Jan Kenneth Birksted

 

On his book Le Corbusier and the Occult

Cover Interview of February 19, 2010

In a nutshell

Charles-Edouard Jeanneret, alias Le Corbusier, borrowed, plagiarized and instrumentalised the ideas and symbols of Swiss and French Freemasonry and trade guilds, the compagnonnages.

The ruling elites of La Chaux-de-Fonds (where Jeanneret lived for the first thirty years of his life before moving to Paris), as well as those of the Third Republic in Paris, belonged to Masonic lodges.  So this was for him a clever way of getting in on the act and of obtaining commissions. After all, architects want work and celebrity status.  But, unlike other artists and intellectuals such as Juan Gris and Paul Dermée, who did belong to Masonic lodges and were devoted to their rituals and ideas, Jeanneret operated their ideas and symbols instrumentally. Jeanneret believed in one thing only: Le Corbusier!

But my book is about several other related things too. Let me explain.

First, it has always been said, and is indeed still said, that Le Corbusier’s architecture is so incredibly complex that the only thing we can do is to individually track each one of the infinite meanings and sources that make up its eclectic nature, without relating them to each as a coherent whole. It is always repeated that to do so would be reductive. It is thereby implied that Le Corbusier’s work is the inexplicable creation of an inscrutable genius. Now, this is of course exactly what they all—from Frank Lloyd Wright to Le Corbusier via Cézanne, Jackson Pollock and so forth—wanted us to believe.  It is in the very nature of modernist originality to want to hide its trail and make us believe in individual geniuses beyond analysis.
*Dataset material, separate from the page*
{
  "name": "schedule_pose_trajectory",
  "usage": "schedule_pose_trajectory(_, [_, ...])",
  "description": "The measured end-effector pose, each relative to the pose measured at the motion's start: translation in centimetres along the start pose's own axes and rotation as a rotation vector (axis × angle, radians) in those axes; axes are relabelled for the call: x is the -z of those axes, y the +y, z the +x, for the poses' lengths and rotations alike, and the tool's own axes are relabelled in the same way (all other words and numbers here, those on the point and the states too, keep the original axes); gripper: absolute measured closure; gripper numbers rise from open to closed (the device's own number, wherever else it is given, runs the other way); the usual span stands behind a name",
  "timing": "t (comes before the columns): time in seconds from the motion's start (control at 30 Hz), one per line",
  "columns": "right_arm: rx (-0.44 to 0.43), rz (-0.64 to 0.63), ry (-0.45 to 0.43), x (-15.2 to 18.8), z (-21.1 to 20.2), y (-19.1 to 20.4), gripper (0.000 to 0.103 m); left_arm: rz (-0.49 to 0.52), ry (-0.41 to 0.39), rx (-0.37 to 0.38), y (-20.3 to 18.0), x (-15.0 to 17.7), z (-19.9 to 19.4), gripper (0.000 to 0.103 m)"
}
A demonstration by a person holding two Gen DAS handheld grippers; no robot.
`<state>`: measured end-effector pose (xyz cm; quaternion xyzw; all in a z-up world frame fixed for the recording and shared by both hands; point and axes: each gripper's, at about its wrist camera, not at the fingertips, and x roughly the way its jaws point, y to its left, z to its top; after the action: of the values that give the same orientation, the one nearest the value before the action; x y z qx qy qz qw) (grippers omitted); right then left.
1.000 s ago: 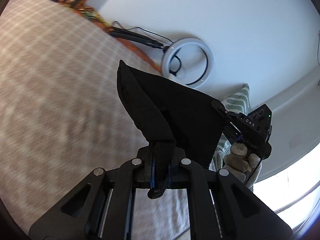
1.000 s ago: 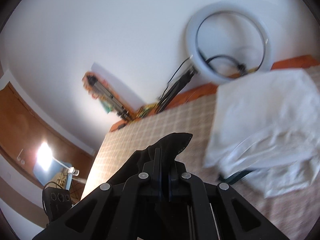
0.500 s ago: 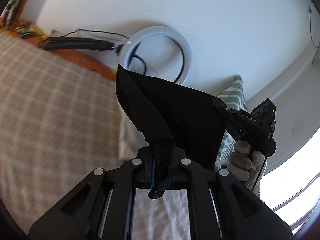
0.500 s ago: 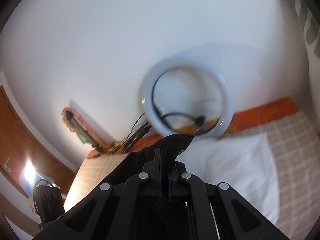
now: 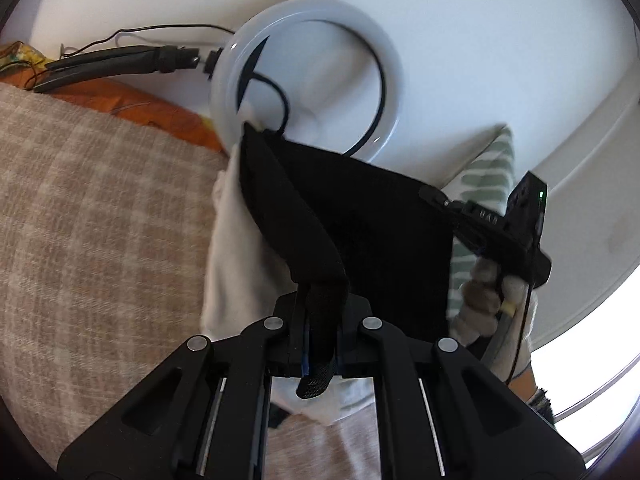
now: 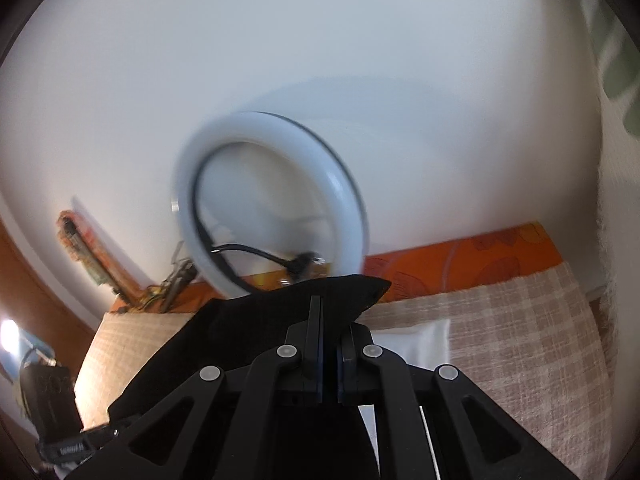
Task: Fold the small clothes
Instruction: 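Lift the folded bundle with both grippers and carry it toward the white clothes pile, then lower the bundle onto the white clothes pile and open both grippers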
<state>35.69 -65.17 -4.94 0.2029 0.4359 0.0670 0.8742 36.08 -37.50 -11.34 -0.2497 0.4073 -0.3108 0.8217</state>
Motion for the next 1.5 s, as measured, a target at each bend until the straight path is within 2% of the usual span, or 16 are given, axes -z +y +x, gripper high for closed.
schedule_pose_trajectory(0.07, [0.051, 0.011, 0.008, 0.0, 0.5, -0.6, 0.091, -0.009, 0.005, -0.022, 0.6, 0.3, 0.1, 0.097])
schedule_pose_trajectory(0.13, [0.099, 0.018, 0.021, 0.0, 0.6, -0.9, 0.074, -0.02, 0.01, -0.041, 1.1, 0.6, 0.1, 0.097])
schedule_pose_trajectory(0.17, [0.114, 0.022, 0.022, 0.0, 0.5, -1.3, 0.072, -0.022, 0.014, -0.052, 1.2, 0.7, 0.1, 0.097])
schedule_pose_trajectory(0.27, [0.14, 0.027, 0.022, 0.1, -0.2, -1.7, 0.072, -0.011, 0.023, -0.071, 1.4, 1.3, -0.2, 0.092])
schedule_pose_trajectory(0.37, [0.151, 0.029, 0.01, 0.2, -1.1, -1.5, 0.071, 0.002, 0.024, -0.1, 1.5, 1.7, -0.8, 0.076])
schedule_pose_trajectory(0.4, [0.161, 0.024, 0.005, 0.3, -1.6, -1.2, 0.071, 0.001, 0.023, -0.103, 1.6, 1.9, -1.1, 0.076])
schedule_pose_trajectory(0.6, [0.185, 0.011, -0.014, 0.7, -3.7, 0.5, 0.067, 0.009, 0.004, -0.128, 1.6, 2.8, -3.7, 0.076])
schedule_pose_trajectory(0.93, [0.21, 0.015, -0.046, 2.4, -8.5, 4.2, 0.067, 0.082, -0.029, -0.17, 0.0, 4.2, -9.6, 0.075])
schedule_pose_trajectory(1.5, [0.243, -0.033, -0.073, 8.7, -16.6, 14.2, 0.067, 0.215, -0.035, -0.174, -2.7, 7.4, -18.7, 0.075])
Le Corbusier was a master of the trade of public relations and deceit. He set up and vetted his own archives. He made sure to make friends in powerful places to insure the preservation of his key buildings by heritage legislation. He hustled museums to make sure his paintings would be in public collections. And so on.  He was not always the mighty Le Corbusier from the Parisian City of Light but indeed a little provincial from an obscure Swiss town who had a lot of trouble being taken seriously in Paris.

My book shows that Jeanneret’s work is not an impenetrable, unpredictable and ad hoc assemblage, but a carefully structured opus that in-depth research can crack open.  My book sets out to find the structures of the multiple references, meanings and sources of Jeanneret’s art and architecture. Indeed, when you check in the dictionary exactly what the word “eclectic” means, you find “multiple references according to a structured system.”  I am arguing that Jeanneret’s work is not heteroclite, as is implied by people who say his work is incomprehensible, but coherently eclectic—serious research can describe the ideological and symbolic structure that runs through it. And that is what I set out to do.

But I am arguing something else too, which is important to understand. I have been accused of being cynical because I assert that Jeanneret did not believe in these ideas.  I do not know if Jeanneret believed in the ideological and symbolic ideas that underlie his art, architecture and his books, because I do not have access to his brain.  Also, he was a strategic and manipulative self-publicist in his obsessive search for the modernist holy grail of becoming an “original genius,” so he used ideas to ingratiate himself to get commissions and publicity as well as in the hope of becoming an historical legend.  In that respect, the creation of his legend is the true mark of his genius!

So, to get back to the point: Did he believe in the main ideas that structure his eclectic art and architecture? Perhaps sometimes he did and sometimes he did not, as the wind blew.  There is no way of knowing.  The evidence is contradictory. I can only look at material outputs (art, architecture and publications) and recorded behavior in order to observe recurring patterns in his life and work.  My book is not some imaginary psycho-sexual biography. Le Corbusier and the Occult seeks to understand symbolic and behavioral structures as a way towards understanding architectural and spatial qualities.

In order to do so, I had to devise investigative research methods.  This is probably more interesting to researchers then to general readers.  But chess-players might appreciate the joys of devising tactics within the rules of the game in order to beat the opposition, which, in this case, is the Jeanneret legend’s claim that he is wholly original and as good as gold.